Working through the entries below, find how many lines include the string "frame"; give only that number.

*** Opening PROVIDED DATA ***

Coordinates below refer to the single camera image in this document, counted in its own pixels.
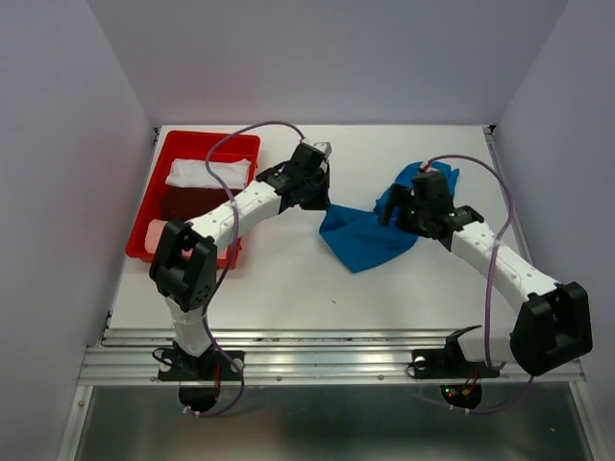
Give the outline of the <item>blue t shirt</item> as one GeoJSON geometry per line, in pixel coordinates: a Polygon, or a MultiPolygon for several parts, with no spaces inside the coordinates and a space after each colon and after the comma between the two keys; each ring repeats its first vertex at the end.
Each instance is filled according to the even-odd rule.
{"type": "Polygon", "coordinates": [[[419,240],[391,224],[381,224],[391,189],[386,188],[369,210],[332,205],[319,235],[335,257],[353,274],[376,268],[409,251],[419,240]]]}

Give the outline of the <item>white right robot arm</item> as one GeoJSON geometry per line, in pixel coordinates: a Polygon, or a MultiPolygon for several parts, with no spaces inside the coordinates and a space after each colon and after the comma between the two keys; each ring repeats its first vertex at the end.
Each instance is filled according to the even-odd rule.
{"type": "Polygon", "coordinates": [[[585,289],[541,273],[502,243],[473,208],[455,206],[443,173],[431,170],[415,176],[410,186],[392,185],[380,221],[438,241],[484,276],[517,314],[490,350],[479,338],[486,330],[480,325],[454,331],[440,350],[418,352],[416,377],[465,377],[474,370],[492,377],[499,363],[542,376],[592,351],[585,289]]]}

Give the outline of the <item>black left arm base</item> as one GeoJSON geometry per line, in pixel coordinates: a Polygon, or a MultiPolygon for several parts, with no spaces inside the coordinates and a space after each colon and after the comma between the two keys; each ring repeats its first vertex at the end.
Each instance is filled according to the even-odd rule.
{"type": "Polygon", "coordinates": [[[239,371],[214,348],[209,348],[199,357],[181,349],[155,348],[152,357],[159,364],[159,381],[240,381],[239,371]]]}

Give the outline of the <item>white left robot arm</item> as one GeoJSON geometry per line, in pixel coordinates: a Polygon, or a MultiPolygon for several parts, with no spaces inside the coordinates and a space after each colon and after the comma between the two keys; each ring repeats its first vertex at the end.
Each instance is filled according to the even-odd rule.
{"type": "Polygon", "coordinates": [[[289,160],[260,172],[233,199],[188,222],[174,219],[164,226],[149,275],[169,307],[174,343],[183,352],[180,364],[191,377],[213,369],[203,321],[216,291],[218,255],[290,207],[327,209],[331,153],[329,142],[303,140],[289,160]]]}

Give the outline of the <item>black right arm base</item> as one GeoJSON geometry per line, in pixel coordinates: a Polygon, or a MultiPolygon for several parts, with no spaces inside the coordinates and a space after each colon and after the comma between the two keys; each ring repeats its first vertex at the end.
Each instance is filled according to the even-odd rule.
{"type": "Polygon", "coordinates": [[[406,375],[416,379],[496,378],[500,372],[487,367],[484,361],[468,361],[458,340],[465,333],[479,328],[458,329],[446,337],[440,349],[414,350],[406,365],[406,375]]]}

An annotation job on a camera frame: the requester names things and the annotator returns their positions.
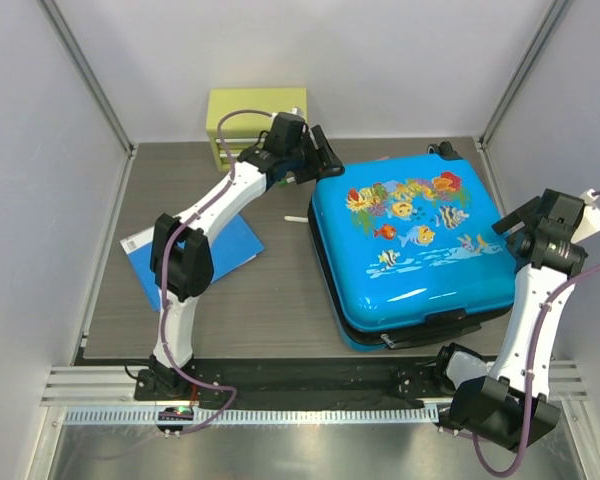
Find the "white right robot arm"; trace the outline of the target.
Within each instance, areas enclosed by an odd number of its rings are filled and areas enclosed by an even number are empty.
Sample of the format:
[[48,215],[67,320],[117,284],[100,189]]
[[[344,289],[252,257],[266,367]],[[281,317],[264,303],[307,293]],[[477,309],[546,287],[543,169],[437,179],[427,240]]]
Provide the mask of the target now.
[[493,224],[515,260],[514,304],[494,362],[456,343],[439,352],[431,383],[451,396],[440,426],[520,453],[551,432],[549,366],[573,279],[587,258],[582,240],[600,230],[595,196],[547,189]]

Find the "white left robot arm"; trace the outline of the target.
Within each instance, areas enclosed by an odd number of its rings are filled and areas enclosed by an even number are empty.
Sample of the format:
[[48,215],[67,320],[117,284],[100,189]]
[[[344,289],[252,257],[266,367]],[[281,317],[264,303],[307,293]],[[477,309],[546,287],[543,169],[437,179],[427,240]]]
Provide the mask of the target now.
[[321,126],[309,126],[290,112],[270,119],[254,144],[228,158],[228,173],[201,200],[179,216],[161,215],[154,224],[150,269],[159,289],[160,319],[149,369],[170,399],[191,391],[192,375],[184,367],[193,357],[195,311],[214,274],[211,248],[218,234],[286,177],[302,184],[344,171]]

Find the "blue white box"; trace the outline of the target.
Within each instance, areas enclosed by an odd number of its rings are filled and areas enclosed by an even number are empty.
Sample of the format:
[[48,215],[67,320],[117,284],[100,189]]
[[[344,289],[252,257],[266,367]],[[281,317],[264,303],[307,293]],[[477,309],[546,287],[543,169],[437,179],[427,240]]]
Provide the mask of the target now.
[[[160,310],[160,294],[150,269],[153,230],[145,229],[120,241],[154,312]],[[217,235],[211,246],[214,265],[212,282],[220,280],[256,258],[264,246],[250,226],[236,215]]]

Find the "blue suitcase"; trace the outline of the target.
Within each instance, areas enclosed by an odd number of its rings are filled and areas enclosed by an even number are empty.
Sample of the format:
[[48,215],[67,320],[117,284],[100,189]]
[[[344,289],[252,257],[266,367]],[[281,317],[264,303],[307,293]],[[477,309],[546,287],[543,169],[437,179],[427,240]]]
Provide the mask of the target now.
[[362,352],[415,348],[508,313],[514,261],[498,219],[449,142],[320,179],[308,220],[343,341]]

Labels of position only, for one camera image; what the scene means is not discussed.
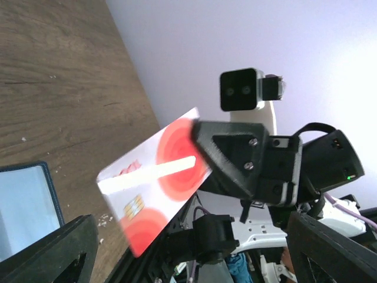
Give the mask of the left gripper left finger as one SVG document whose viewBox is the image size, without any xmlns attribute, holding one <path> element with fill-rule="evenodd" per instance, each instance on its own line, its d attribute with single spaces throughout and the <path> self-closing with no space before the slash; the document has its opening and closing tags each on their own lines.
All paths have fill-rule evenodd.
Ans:
<svg viewBox="0 0 377 283">
<path fill-rule="evenodd" d="M 93 215 L 82 215 L 1 262 L 1 282 L 90 282 L 98 250 Z"/>
</svg>

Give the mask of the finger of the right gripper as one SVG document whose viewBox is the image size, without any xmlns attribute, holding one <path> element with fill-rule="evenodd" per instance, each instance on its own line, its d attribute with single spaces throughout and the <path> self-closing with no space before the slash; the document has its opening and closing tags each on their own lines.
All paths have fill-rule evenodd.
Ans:
<svg viewBox="0 0 377 283">
<path fill-rule="evenodd" d="M 269 132 L 260 123 L 196 120 L 191 140 L 211 169 L 200 190 L 253 198 Z"/>
</svg>

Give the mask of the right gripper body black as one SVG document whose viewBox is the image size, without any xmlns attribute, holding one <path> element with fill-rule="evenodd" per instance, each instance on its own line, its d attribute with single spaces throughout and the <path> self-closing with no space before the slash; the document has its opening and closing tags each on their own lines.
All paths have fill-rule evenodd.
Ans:
<svg viewBox="0 0 377 283">
<path fill-rule="evenodd" d="M 319 199 L 364 174 L 355 149 L 341 130 L 309 123 L 292 136 L 269 136 L 254 199 L 291 207 Z"/>
</svg>

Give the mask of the navy blue card holder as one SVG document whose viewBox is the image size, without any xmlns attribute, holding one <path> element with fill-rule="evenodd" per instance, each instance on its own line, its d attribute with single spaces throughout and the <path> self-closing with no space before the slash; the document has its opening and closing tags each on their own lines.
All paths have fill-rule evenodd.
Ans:
<svg viewBox="0 0 377 283">
<path fill-rule="evenodd" d="M 1 261 L 65 225 L 44 161 L 1 167 Z"/>
</svg>

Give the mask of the red white card carried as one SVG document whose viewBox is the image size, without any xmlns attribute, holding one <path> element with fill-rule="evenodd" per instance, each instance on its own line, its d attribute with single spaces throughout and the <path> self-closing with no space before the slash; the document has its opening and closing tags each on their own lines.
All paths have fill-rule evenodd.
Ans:
<svg viewBox="0 0 377 283">
<path fill-rule="evenodd" d="M 97 186 L 135 257 L 141 256 L 211 173 L 191 141 L 197 108 L 99 172 Z"/>
</svg>

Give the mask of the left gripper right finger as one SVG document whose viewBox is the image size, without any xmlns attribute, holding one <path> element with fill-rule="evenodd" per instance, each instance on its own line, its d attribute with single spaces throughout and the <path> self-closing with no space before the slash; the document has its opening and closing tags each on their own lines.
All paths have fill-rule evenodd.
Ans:
<svg viewBox="0 0 377 283">
<path fill-rule="evenodd" d="M 316 282 L 313 261 L 336 282 L 376 282 L 376 253 L 310 216 L 293 212 L 287 245 L 297 282 Z"/>
</svg>

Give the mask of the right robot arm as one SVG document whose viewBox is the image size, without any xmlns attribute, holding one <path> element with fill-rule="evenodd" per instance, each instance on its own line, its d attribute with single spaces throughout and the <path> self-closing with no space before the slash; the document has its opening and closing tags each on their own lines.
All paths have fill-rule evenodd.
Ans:
<svg viewBox="0 0 377 283">
<path fill-rule="evenodd" d="M 211 168 L 201 188 L 238 199 L 240 217 L 211 213 L 177 232 L 168 225 L 148 249 L 145 280 L 167 282 L 181 260 L 216 264 L 237 248 L 252 252 L 263 278 L 262 249 L 287 245 L 299 282 L 375 282 L 376 245 L 325 224 L 325 208 L 338 208 L 328 191 L 363 176 L 361 162 L 342 131 L 323 123 L 307 131 L 322 135 L 303 143 L 257 123 L 196 121 L 189 137 Z"/>
</svg>

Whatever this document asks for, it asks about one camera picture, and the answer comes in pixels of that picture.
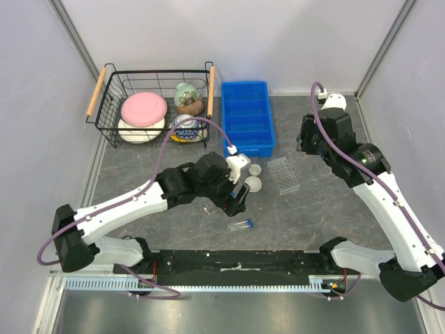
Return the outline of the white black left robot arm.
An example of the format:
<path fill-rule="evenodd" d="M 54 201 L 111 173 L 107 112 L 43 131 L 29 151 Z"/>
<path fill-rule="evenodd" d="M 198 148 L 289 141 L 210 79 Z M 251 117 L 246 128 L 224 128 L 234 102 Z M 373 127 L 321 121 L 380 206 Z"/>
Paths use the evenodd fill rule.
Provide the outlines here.
<path fill-rule="evenodd" d="M 167 168 L 138 188 L 98 205 L 77 210 L 60 206 L 51 233 L 62 271 L 72 273 L 91 264 L 123 264 L 136 273 L 147 273 L 153 263 L 147 242 L 140 237 L 109 238 L 108 233 L 196 198 L 209 199 L 227 216 L 244 212 L 249 186 L 243 185 L 235 196 L 232 193 L 242 170 L 249 166 L 243 154 L 224 158 L 211 152 L 196 162 Z"/>

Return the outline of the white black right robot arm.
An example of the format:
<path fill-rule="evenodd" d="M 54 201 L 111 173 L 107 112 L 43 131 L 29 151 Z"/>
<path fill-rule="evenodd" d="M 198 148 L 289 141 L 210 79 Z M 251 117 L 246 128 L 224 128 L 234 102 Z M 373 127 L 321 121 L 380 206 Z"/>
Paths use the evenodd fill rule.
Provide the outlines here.
<path fill-rule="evenodd" d="M 316 99 L 321 110 L 304 116 L 297 149 L 318 155 L 353 190 L 392 247 L 373 250 L 336 237 L 320 247 L 318 265 L 328 274 L 340 268 L 358 271 L 378 279 L 396 300 L 409 301 L 444 277 L 444 249 L 404 199 L 383 153 L 357 142 L 345 97 L 322 90 Z"/>

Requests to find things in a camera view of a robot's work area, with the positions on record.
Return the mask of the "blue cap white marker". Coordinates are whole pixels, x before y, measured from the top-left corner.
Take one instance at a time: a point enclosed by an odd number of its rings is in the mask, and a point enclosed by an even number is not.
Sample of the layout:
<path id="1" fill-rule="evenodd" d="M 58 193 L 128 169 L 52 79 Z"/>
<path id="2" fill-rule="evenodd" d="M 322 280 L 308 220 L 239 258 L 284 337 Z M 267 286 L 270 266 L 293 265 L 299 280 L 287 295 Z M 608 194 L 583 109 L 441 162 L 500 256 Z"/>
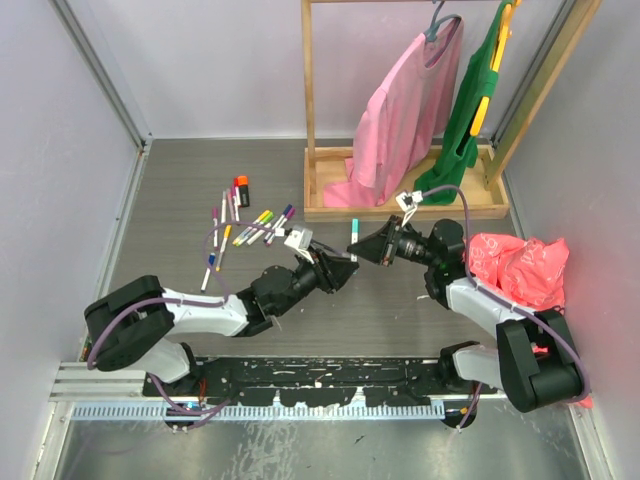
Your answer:
<path id="1" fill-rule="evenodd" d="M 273 229 L 274 230 L 280 229 L 289 220 L 293 212 L 294 212 L 294 207 L 291 204 L 289 204 L 284 209 L 283 213 L 280 215 L 278 220 L 275 222 Z M 268 236 L 265 237 L 264 244 L 266 246 L 270 246 L 273 243 L 275 237 L 276 237 L 276 233 L 269 234 Z"/>

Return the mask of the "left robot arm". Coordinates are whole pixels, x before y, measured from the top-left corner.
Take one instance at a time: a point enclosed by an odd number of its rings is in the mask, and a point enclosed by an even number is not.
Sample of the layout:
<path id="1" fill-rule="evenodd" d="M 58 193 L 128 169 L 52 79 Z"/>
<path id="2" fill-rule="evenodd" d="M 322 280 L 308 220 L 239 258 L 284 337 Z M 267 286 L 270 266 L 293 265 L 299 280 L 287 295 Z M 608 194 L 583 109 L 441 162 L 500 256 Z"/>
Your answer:
<path id="1" fill-rule="evenodd" d="M 180 293 L 144 275 L 84 311 L 92 347 L 87 366 L 102 372 L 140 370 L 178 396 L 194 393 L 200 372 L 191 348 L 176 335 L 253 337 L 270 329 L 313 291 L 339 291 L 357 262 L 311 248 L 295 269 L 271 266 L 250 286 L 227 297 Z"/>

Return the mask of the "white pen teal tip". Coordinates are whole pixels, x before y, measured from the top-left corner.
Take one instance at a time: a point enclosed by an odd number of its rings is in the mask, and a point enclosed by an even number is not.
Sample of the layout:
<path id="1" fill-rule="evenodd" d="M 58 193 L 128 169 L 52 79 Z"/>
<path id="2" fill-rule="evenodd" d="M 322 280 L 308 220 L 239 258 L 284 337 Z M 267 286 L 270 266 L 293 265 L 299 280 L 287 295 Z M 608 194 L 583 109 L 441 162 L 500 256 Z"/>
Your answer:
<path id="1" fill-rule="evenodd" d="M 351 242 L 350 245 L 357 243 L 359 240 L 359 220 L 353 218 L 351 222 Z M 358 260 L 357 255 L 350 254 L 351 261 L 356 262 Z"/>

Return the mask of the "dark purple pen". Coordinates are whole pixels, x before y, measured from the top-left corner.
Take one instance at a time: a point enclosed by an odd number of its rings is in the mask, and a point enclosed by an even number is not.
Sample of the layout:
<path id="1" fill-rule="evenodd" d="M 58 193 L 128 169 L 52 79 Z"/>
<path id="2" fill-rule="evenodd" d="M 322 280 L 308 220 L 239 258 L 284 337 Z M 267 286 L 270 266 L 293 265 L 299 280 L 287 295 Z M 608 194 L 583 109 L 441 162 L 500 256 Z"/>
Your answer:
<path id="1" fill-rule="evenodd" d="M 325 243 L 322 243 L 318 240 L 312 240 L 311 244 L 313 244 L 315 247 L 320 248 L 326 252 L 329 252 L 335 256 L 341 256 L 344 258 L 351 258 L 351 254 L 349 254 L 348 252 L 342 251 L 342 250 L 338 250 L 334 247 L 331 247 Z"/>

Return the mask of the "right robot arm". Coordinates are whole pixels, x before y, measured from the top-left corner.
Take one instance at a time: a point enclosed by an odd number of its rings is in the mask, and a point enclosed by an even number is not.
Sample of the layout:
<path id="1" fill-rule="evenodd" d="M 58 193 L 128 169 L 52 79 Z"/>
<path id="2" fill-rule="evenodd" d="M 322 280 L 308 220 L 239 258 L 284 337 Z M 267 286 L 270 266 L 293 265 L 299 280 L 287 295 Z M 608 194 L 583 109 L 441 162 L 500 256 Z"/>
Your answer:
<path id="1" fill-rule="evenodd" d="M 391 216 L 347 250 L 381 266 L 398 258 L 425 266 L 429 298 L 495 338 L 493 348 L 467 341 L 441 349 L 438 379 L 447 392 L 459 394 L 473 382 L 483 383 L 503 391 L 523 413 L 586 393 L 585 374 L 562 313 L 516 306 L 468 275 L 464 230 L 458 222 L 439 220 L 424 236 Z"/>

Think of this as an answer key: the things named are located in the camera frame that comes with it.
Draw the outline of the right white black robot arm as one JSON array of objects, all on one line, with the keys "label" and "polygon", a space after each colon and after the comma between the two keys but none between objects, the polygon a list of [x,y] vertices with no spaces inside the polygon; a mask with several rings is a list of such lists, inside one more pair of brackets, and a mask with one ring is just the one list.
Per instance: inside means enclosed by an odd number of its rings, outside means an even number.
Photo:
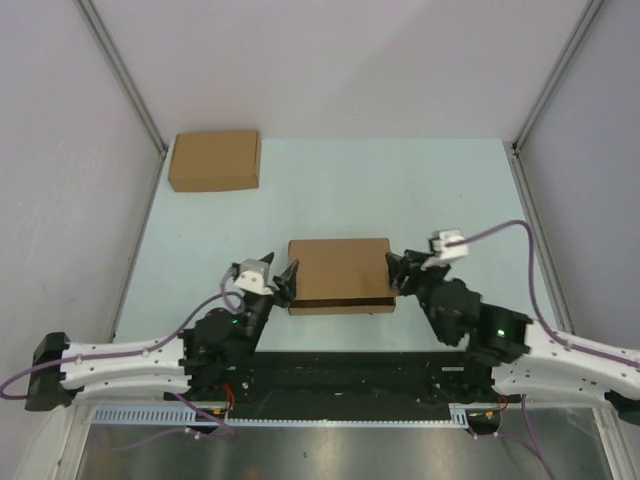
[{"label": "right white black robot arm", "polygon": [[387,253],[391,290],[413,296],[438,341],[463,347],[485,365],[463,373],[461,388],[473,401],[494,392],[550,401],[576,401],[613,409],[639,422],[639,352],[556,331],[542,320],[483,302],[431,253]]}]

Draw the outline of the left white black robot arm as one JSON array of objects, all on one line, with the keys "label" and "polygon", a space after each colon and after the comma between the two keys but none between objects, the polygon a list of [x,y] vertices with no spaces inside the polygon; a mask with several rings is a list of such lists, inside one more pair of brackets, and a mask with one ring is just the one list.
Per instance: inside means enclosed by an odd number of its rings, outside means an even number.
[{"label": "left white black robot arm", "polygon": [[270,276],[272,260],[266,255],[232,264],[223,279],[233,283],[239,305],[203,302],[165,338],[115,345],[46,335],[33,353],[26,410],[51,411],[75,400],[214,397],[228,372],[254,356],[272,309],[286,309],[296,298],[298,260]]}]

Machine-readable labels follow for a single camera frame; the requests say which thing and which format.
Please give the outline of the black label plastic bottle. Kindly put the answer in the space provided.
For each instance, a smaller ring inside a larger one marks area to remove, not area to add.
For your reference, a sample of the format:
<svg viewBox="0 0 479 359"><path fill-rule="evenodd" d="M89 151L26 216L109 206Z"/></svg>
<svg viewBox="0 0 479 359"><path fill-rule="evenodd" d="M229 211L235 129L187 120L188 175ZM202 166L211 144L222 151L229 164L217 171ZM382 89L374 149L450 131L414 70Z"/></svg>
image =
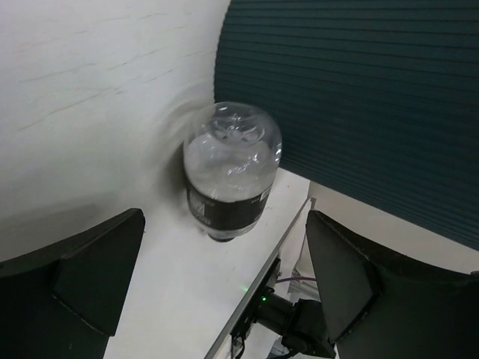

*** Closing PROVIDED DATA ***

[WRITTEN RESPONSE] 3